This new drama by Tracy Letts (Killer Joe, Bug) focuses upon the gathering of the Weston clan after the death of the family patriarch. Scene by scene, the clan widens, as the dispersed daughters of Bev (Sam Shephard) and Violet (Meryl Streep) return from across America. There’s Ivy (Julianne Nicholson), the resentful daughter, who remained in hicksville; Barbara (Julia Roberts), who struck out for academic success; and Karen (Juliette Lewis), the romantic ditz. Violet has terminal cancer and a heavy pill addiction. But it’s not going to a pity party. No, this high plains matron is going down with her claws out. She’s a twitching, fumbling mess of pain in a high toupee, and this reunion is her opportunity to lay into her children for their distance from her life.

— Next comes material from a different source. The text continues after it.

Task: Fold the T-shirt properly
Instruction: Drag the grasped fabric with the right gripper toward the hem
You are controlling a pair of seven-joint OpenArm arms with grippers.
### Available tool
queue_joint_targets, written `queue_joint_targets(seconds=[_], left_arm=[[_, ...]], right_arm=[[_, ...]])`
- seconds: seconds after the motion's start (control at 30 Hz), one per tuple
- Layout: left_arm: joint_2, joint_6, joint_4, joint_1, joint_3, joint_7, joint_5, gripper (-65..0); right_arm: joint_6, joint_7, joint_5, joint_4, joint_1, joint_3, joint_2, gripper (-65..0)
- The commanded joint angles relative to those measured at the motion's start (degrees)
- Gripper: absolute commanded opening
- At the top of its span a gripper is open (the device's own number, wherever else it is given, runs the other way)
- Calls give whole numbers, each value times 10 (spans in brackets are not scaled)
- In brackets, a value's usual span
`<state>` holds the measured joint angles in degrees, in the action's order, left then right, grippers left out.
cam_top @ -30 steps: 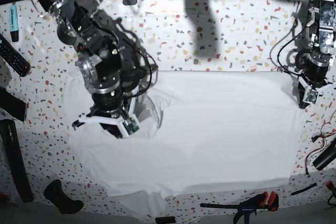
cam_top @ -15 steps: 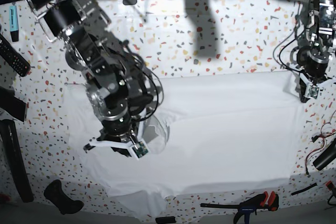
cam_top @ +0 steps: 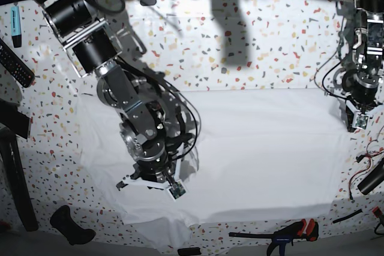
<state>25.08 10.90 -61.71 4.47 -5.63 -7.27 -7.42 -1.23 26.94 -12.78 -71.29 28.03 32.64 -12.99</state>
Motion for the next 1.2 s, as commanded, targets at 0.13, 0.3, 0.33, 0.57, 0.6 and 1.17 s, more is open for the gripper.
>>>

Violet is a vicious composite of the failings of the baby boomers. She’s Martha from Who’s Afraid of Virginia Wolf, only without a husband to lay into. She eschews formality even at the funeral party, cussing up a storm and loudly declaiming everyone’s sexual foibles. She’s a Southern matron of the new age, eclipsed of tact or politesse. Drug abuse, narcissism, mistaking brutality for honesty, and mocking formality as weakness. It’s a pretty good justification for abandoning one’s mother.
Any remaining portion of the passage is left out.